Your goal: Set down, please, exactly the lines below that run from the line with "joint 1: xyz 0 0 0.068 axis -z" to the line with "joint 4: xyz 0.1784", both lines included.

BEGIN

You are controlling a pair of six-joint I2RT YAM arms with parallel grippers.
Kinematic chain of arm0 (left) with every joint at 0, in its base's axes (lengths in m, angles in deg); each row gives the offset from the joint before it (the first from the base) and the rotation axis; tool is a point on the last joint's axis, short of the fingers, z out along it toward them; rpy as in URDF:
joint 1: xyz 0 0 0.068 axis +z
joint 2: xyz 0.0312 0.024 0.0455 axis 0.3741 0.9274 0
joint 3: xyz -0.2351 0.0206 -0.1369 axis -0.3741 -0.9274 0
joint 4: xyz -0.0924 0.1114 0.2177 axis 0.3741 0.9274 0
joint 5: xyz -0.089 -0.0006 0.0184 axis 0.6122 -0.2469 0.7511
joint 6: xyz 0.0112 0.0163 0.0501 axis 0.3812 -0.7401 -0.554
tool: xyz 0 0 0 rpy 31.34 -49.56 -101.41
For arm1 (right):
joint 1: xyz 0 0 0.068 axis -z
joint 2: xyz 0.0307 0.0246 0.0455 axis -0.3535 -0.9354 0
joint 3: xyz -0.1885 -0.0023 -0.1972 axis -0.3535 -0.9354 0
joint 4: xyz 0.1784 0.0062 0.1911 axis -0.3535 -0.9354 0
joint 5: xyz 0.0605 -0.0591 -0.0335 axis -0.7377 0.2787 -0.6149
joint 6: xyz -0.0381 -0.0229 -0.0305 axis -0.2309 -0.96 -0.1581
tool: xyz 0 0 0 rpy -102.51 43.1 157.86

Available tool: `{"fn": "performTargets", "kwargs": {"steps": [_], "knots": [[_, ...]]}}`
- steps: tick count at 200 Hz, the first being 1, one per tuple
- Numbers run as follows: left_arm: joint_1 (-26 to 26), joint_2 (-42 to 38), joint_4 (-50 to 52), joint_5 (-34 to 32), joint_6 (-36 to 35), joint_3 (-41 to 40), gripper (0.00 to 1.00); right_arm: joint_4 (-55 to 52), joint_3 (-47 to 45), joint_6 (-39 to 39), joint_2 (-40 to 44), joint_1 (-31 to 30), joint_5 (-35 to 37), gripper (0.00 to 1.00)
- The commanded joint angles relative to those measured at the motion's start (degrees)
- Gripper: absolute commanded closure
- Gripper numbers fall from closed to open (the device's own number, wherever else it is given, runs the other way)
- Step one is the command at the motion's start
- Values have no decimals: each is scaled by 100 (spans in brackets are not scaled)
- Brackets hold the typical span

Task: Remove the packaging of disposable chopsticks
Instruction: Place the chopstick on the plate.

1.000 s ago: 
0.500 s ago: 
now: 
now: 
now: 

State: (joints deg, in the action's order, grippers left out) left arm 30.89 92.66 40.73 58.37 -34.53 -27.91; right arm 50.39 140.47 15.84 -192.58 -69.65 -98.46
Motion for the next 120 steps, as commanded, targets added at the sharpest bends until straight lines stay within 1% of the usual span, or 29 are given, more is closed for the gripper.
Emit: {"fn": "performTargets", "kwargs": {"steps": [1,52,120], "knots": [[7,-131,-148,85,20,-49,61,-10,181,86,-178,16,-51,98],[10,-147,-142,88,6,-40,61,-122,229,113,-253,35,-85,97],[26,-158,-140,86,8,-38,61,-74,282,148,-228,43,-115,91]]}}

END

Answer section:
joint 1: xyz 0 0 0.068 axis -z
joint 2: xyz 0.0307 0.0246 0.0455 axis -0.3535 -0.9354 0
joint 3: xyz -0.1885 -0.0023 -0.1972 axis -0.3535 -0.9354 0
joint 4: xyz 0.1784 0.0062 0.1911 axis -0.3535 -0.9354 0

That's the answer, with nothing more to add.